La Coalition nationale pour une pêche durable (CONAPED) revient à la charge sur le dossier du dégel des licences de pêche démersale côtière. Réunis ce lundi 7 septembre 2026 à la Maison du pêcheur à Ouakam, les 15 organisations professionnelles de la pêche artisanale et industrielle demandent le retrait définitif de l’arrêté pris le 30 avril 2026 par l’ancienne ministre des Pêches, docteure Fatou Diouf et alertent sur les conséquences pour des ressources déjà sous pression.
Dans une déclaration, les acteurs de la (CONAPED) ont également réaffirmé leur opposition à toute mesure susceptible de compromettre la durabilité des ressources halieutiques.
Pour le chargé de la communication de la CONAPED, Mohamed Sylla, cet acte administratif, qui constitue une menace pour la préservation des ressources halieutiques, va à l’encontre des efforts pour une pêche durable.
« Nous prévenons les autorités sur tout acte qui peut déranger ou porter atteinte à la durabilité des ressources. Le démersal côtier est une espèce surexploitée », a-t-il déclaré, rappelant la position de la coalition. « Nous luttons pour une pêche durable, gérée de manière transparente et inclusive au bénéfice des populations sénégalaises ».

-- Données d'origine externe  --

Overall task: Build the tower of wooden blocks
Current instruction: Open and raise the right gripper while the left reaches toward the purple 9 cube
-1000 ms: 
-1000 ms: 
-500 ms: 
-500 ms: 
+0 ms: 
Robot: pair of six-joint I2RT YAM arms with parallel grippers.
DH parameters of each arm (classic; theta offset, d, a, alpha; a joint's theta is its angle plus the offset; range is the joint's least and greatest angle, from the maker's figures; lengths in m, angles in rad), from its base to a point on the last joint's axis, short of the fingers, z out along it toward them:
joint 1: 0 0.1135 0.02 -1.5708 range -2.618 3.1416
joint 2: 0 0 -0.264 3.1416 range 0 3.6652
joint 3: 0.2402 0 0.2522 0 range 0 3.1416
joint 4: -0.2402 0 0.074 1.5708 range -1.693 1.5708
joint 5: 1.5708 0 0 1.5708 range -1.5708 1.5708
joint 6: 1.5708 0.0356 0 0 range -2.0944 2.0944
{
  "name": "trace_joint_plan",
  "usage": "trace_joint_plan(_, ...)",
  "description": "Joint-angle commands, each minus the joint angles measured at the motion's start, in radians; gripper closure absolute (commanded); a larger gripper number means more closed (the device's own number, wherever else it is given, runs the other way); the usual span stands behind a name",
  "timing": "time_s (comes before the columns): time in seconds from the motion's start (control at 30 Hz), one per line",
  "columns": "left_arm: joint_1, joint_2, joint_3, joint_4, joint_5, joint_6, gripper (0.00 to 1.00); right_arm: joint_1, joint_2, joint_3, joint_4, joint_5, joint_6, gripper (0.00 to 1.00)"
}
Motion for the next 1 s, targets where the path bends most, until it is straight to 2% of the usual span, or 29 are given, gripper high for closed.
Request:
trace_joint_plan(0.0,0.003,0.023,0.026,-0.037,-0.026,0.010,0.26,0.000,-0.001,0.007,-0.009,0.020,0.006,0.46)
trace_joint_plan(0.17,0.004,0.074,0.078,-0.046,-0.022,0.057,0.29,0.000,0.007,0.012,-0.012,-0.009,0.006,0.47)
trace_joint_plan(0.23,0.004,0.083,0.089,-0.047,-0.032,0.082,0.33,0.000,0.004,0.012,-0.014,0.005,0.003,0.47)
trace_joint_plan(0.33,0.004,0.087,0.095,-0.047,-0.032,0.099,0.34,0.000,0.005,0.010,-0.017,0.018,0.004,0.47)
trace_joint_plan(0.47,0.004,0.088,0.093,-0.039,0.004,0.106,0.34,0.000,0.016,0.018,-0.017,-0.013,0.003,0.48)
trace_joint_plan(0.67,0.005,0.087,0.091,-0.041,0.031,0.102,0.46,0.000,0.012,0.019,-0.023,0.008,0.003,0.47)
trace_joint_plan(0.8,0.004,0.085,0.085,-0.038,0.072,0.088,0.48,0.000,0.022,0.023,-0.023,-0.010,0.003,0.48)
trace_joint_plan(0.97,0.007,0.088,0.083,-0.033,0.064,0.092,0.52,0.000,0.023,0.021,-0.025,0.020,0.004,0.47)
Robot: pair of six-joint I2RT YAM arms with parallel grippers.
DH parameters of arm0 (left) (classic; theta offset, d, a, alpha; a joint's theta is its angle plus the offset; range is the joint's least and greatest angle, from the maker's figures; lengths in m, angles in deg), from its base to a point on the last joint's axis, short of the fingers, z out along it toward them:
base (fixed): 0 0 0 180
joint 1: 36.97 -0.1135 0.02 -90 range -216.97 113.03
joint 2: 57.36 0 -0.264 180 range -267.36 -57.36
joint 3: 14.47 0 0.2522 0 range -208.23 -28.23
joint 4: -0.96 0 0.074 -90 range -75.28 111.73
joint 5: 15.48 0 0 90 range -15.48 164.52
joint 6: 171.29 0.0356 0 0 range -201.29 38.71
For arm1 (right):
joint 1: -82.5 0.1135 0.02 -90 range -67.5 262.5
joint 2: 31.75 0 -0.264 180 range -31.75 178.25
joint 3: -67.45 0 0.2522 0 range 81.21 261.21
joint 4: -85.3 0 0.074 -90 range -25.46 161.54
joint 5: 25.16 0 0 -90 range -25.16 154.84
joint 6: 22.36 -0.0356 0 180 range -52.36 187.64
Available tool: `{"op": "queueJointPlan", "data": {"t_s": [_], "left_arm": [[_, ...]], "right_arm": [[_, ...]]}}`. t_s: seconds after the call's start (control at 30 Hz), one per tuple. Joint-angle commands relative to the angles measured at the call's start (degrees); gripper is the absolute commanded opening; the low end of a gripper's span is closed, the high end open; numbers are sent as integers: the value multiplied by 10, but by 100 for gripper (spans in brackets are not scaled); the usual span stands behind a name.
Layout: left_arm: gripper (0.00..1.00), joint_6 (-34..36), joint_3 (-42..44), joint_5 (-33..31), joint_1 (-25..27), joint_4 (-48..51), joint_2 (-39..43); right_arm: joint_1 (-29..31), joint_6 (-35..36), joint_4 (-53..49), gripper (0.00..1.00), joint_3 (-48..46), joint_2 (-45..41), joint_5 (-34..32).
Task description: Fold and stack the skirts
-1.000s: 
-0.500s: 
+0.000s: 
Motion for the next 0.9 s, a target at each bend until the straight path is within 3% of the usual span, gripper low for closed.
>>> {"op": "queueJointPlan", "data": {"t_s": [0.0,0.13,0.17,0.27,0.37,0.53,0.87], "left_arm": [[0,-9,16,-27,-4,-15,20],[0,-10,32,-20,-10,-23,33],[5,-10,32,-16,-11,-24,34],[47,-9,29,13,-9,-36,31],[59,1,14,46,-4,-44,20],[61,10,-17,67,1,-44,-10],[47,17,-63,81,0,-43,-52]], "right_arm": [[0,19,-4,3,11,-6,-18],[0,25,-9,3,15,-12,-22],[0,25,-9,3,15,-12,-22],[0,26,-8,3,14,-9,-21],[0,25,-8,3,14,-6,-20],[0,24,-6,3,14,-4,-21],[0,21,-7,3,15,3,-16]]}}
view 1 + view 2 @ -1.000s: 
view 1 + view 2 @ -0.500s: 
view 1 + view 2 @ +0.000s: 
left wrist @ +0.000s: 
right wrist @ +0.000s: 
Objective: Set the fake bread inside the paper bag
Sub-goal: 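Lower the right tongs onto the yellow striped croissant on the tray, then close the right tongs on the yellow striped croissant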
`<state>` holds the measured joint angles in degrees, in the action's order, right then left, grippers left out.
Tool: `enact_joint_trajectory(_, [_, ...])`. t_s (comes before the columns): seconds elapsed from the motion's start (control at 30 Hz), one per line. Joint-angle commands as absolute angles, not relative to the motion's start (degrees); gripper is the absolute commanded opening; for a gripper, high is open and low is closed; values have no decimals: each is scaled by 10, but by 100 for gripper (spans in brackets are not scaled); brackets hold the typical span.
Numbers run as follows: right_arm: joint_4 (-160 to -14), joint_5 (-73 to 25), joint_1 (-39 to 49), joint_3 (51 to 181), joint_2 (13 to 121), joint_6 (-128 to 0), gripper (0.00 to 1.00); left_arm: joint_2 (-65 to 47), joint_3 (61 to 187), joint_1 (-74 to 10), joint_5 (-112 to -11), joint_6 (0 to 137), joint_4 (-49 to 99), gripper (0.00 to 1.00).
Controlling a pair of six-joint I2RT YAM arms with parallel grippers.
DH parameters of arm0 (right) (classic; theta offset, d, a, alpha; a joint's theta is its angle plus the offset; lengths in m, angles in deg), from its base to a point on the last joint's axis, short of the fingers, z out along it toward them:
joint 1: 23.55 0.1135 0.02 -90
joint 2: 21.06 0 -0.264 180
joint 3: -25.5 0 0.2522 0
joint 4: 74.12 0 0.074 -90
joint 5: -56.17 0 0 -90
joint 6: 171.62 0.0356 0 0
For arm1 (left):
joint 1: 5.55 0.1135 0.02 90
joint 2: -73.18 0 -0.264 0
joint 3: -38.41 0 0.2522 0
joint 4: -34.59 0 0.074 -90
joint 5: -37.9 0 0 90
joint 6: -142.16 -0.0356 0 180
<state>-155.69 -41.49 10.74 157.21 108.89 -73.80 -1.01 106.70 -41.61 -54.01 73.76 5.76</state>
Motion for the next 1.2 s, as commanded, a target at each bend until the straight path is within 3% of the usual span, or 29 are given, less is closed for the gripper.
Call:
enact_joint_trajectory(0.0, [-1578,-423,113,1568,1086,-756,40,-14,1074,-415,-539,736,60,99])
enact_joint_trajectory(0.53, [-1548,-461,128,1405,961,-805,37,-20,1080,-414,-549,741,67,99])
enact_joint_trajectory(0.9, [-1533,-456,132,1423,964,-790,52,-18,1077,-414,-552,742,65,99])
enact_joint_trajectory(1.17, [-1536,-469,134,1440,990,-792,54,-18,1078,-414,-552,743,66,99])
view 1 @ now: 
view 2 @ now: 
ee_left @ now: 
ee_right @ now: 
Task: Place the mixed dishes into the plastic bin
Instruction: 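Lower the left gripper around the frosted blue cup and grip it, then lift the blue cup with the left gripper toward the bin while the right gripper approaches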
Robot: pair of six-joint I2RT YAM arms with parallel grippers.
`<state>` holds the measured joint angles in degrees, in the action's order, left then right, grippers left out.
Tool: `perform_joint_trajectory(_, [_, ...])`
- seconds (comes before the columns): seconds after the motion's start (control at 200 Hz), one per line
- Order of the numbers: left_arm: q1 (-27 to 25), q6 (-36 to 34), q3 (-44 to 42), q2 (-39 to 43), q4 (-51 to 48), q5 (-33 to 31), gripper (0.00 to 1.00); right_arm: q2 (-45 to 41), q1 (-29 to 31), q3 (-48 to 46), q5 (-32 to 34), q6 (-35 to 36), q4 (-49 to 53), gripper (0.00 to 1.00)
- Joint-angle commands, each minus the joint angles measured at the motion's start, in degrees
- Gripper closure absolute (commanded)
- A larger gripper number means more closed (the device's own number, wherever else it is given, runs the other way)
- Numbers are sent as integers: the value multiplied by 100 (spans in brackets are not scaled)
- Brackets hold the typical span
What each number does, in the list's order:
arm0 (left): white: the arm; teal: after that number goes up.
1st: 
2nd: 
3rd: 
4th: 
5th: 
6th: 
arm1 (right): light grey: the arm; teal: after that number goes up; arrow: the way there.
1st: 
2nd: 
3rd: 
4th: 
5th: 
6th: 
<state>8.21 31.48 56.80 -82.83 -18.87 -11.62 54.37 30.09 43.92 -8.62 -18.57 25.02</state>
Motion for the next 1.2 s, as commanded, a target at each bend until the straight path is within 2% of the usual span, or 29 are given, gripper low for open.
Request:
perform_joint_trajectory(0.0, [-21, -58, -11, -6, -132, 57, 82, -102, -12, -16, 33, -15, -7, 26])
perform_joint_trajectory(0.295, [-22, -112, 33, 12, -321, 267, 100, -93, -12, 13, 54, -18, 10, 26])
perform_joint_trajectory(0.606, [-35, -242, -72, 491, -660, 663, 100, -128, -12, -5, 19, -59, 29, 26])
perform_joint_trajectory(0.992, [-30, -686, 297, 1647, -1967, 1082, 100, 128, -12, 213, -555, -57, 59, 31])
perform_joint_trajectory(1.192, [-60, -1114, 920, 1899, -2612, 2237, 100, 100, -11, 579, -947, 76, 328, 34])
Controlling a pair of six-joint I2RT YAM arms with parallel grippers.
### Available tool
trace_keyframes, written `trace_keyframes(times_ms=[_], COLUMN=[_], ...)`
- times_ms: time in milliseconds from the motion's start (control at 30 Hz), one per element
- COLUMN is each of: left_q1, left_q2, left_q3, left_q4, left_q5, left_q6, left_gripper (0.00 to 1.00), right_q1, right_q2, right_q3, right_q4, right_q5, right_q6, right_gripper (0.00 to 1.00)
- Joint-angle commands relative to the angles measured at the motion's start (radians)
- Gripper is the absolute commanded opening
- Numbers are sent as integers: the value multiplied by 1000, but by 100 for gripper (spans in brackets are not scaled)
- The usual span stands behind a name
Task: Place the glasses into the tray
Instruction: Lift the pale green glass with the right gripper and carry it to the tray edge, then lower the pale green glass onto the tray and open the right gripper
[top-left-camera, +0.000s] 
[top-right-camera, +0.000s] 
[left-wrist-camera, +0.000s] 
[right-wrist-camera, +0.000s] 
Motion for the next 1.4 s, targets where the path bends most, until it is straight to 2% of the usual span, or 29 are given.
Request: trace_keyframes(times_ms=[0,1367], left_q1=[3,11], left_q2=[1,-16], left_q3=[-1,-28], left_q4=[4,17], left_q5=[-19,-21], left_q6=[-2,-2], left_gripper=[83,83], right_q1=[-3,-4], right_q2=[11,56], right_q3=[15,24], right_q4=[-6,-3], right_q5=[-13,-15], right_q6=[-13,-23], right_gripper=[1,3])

Il a toutefois salué l’initiative du Premier ministre, Al Aminou Lo, qui avait réuni les différentes parties prenantes à la primature pour échanger sur le dossier. «À l’issue de cette rencontre, il avait été décidé de surseoir à l’application de l’arrêté », a-t-il rappelé.
Mais pour les professionnels de la pêche, le problème juridique et administratif demeure entier. Pour le secrétaire général du Groupement des armateurs et industriels de la pêche au Sénégal (GAIPES) et membre de la CONAPED, Alassane Dieng, le fait de surseoir à l’application du texte ne signifie pas que celui-ci a disparu de l’ordonnancement administratif. « Un acte administratif reste un acte administratif tant qu’il n’y a pas un autre acte qui vient le retirer ou l’abroger », a-t-il insisté.
Selon lui, les conditions dans lesquelles le dégel a été décidé, notamment le manque de transparence, de concertation et d’arguments infondés posent problème. « Les membres de la CONAPED s’étaient insurgés à l’époque contre cette décision. C’est pourquoi nous alertons sur le risque de réactivation de cet arrêté », a-t-il expliqué, rappelant que le dégel des licences démersales côtières date de 2006, soit 20 ans de suspension.
La coalition demande donc aux autorités de procéder à l’abrogation formelle de l’arrêté du 30 avril 2026 pour garantir une gestion durable des pêches. « Nous sollicitons vraiment les autorités pour retirer cet acte, par exemple à travers l’élaboration d’un autre arrêté qui viendrait abroger celui du 30 avril 2026 », a plaidé Alassane Dieng.
La CONAPED dit rester mobilisée et suivre de près les prochaines décisions du gouvernement sur la gestion des ressources halieutiques. Elle invite ainsi l’État à prendre les mesures nécessaires pour éviter toute décision susceptible de compromettre la durabilité des pêches à l’horizon 2030.